▶ **WHAT IS EXPECTED**:
Retype the whole listing below exactly, keeping every picture out of it.

▶ **EXERCISE DATA**:
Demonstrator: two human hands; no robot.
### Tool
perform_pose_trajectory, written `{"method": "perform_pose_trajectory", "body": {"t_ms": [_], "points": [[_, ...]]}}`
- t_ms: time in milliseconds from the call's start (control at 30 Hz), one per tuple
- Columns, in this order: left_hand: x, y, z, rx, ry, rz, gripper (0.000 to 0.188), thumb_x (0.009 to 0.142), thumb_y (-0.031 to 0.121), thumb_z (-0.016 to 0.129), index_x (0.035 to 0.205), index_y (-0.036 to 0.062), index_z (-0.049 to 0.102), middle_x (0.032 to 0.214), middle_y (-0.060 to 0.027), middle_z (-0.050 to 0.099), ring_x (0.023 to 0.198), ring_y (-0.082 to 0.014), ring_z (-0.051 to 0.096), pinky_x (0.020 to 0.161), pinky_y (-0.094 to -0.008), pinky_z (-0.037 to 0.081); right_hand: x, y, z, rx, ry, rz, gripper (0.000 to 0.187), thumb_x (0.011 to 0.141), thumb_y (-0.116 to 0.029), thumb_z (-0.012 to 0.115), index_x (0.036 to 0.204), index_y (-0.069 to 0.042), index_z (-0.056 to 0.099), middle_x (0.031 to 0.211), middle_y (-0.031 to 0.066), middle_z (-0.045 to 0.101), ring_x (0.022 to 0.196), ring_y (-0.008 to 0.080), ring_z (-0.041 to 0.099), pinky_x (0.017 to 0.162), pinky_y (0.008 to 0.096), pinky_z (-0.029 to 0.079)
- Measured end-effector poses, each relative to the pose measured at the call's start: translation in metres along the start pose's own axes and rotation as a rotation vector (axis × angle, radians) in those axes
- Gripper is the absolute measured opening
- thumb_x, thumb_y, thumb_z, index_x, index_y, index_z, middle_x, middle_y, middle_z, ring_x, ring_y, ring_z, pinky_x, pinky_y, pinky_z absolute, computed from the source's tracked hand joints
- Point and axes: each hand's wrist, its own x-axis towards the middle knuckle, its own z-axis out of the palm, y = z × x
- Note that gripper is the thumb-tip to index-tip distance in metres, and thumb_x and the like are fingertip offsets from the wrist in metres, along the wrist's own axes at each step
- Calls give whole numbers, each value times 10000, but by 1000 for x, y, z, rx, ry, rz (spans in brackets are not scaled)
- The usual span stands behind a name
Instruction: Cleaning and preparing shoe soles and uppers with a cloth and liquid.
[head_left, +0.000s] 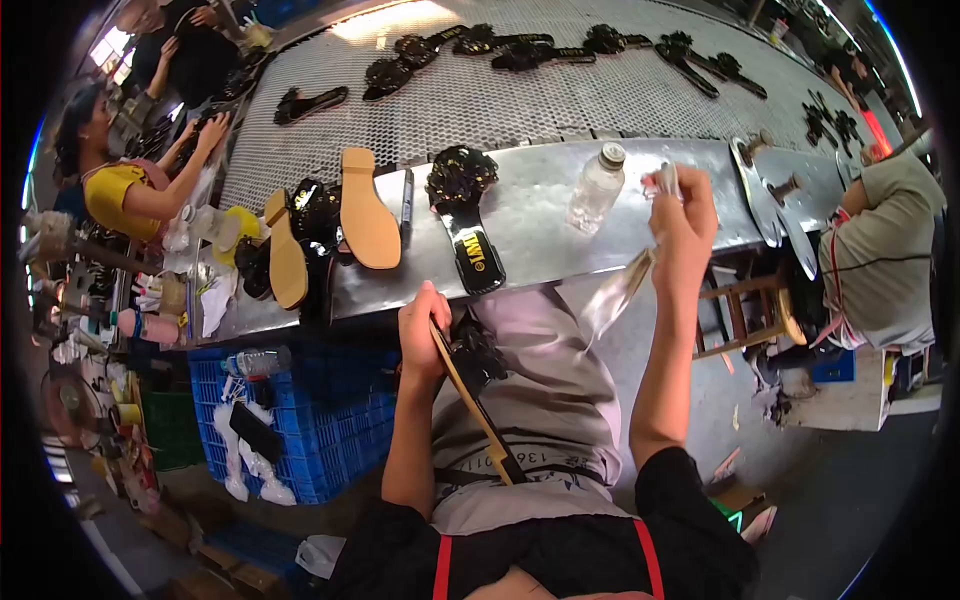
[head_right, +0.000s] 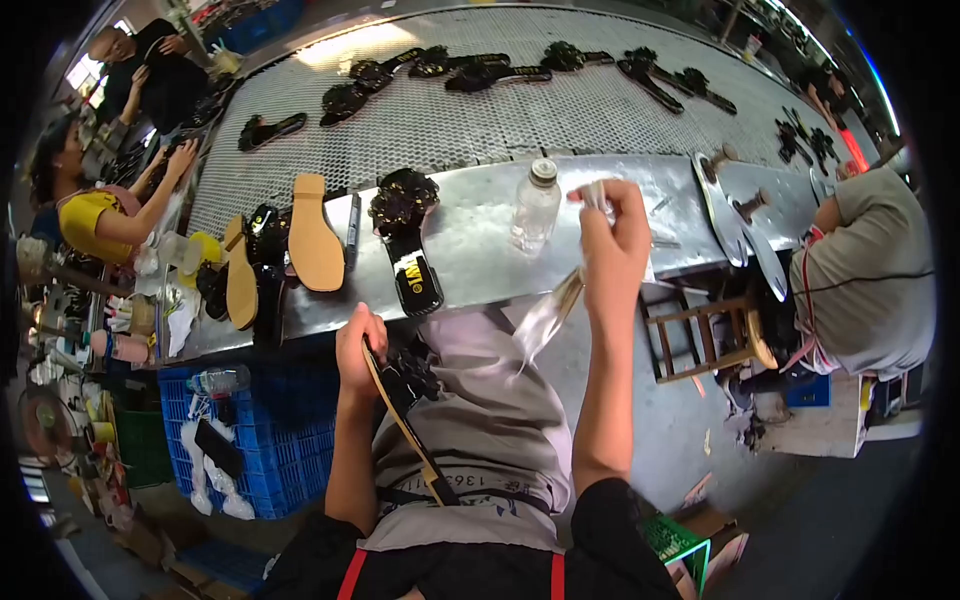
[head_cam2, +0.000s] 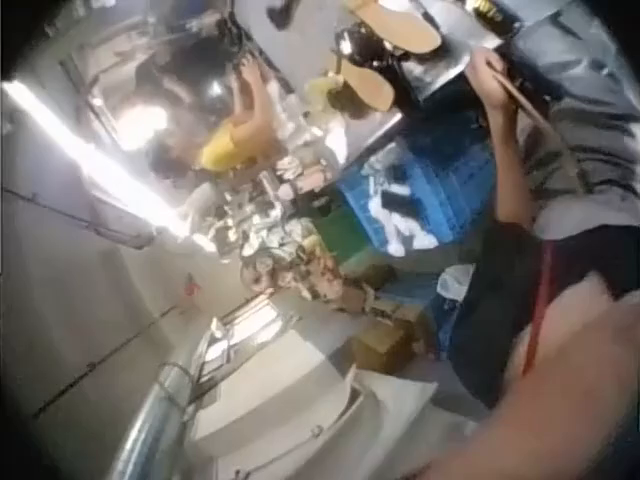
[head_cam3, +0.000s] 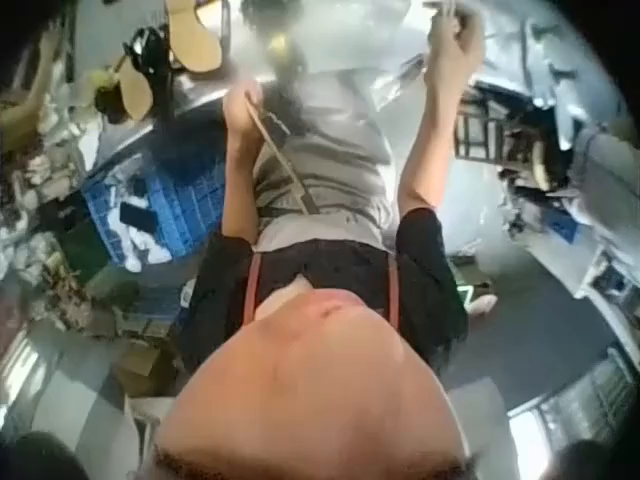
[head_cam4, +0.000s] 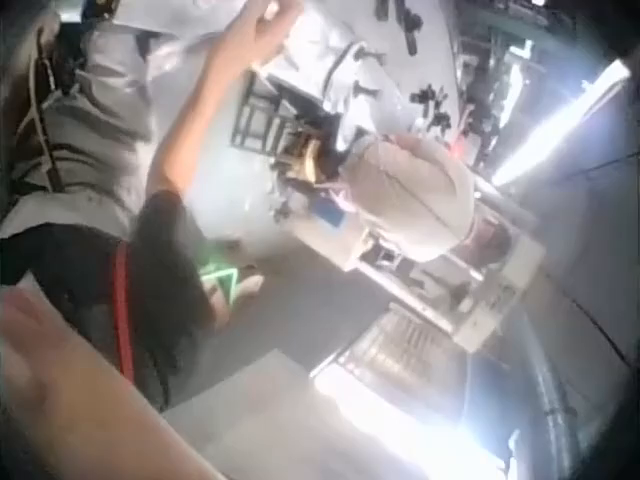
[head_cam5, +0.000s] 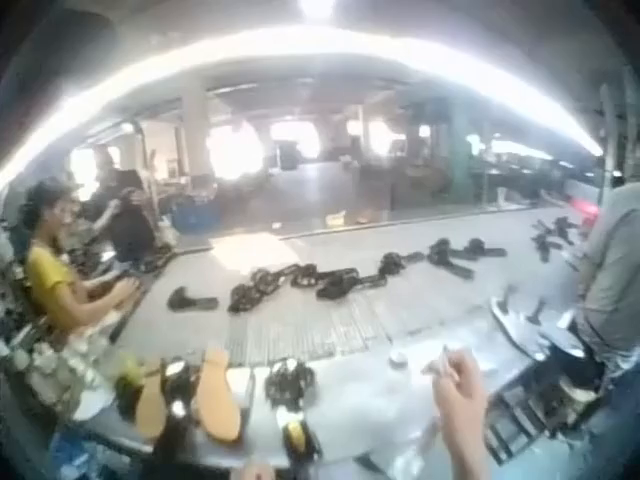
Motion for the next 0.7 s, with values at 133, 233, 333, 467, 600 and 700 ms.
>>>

▶ **TASK RESULT**:
Demonstrator: two human hands; no robot.
### Tool
perform_pose_trajectory, written `{"method": "perform_pose_trajectory", "body": {"t_ms": [_], "points": [[_, ...]]}}`
- t_ms: time in milliseconds from the call's start (control at 30 Hz), one per tuple
- Columns, in this order: left_hand: x, y, z, rx, ry, rz, gripper (0.000 to 0.188), thumb_x (0.009 to 0.142), thumb_y (-0.031 to 0.121), thumb_z (-0.016 to 0.129), index_x (0.035 to 0.205), index_y (-0.036 to 0.062), index_z (-0.049 to 0.102), middle_x (0.032 to 0.214), middle_y (-0.060 to 0.027), middle_z (-0.050 to 0.099), ring_x (0.023 to 0.198), ring_y (-0.082 to 0.014), ring_z (-0.051 to 0.096), pinky_x (0.020 to 0.161), pinky_y (-0.094 to -0.008), pinky_z (-0.037 to 0.081); right_hand: x, y, z, rx, ry, rz, gripper (0.000 to 0.187), thumb_x (0.011 to 0.141), thumb_y (-0.116 to 0.029), thumb_z (-0.012 to 0.115), index_x (0.036 to 0.204), index_y (-0.069 to 0.042), index_z (-0.056 to 0.099), middle_x (0.031 to 0.211), middle_y (-0.031 to 0.066), middle_z (-0.045 to 0.101), ring_x (0.022 to 0.196), ring_y (-0.008 to 0.080), ring_z (-0.041 to 0.099), pinky_x (0.017 to 0.162), pinky_y (0.008 to 0.096), pinky_z (-0.029 to 0.079)
- Measured end-effector poses, each relative to the pose measured at the call's start: translation in metres along the start pose's own axes and rotation as a rotation vector (axis × angle, radians) in those axes
- Gripper is the absolute measured opening
- thumb_x, thumb_y, thumb_z, index_x, index_y, index_z, middle_x, middle_y, middle_z, ring_x, ring_y, ring_z, pinky_x, pinky_y, pinky_z absolute, computed from the source's tracked hand joints
- Point and axes: each hand's wrist, its own x-axis towards the middle knuckle, its own z-axis out of the palm, y = z × x
- Note that gripper is the thumb-tip to index-tip distance in metres, and thumb_x and the like are fingertip offsets from the wrist in metres, along the wrist's own axes at each step
- Calls give whole numbers, each value times 10000, but by 1000 for x, y, z, rx, ry, rz (spans in brackets are not scaled)
- The usual span stands behind a name
Instruction: Cleaning and preparing shoe soles and uppers with a cloth and liquid.
[head_left, +0.000s] 
[head_right, +0.000s] 
[head_cam2, +0.000s] 
[head_cam3, +0.000s] 
[head_cam4, +0.000s] 
[head_cam5, +0.000s] 
Motion for the next 0.7 s, with values at 133, 233, 333, 467, 600 and 700 ms.
>>>

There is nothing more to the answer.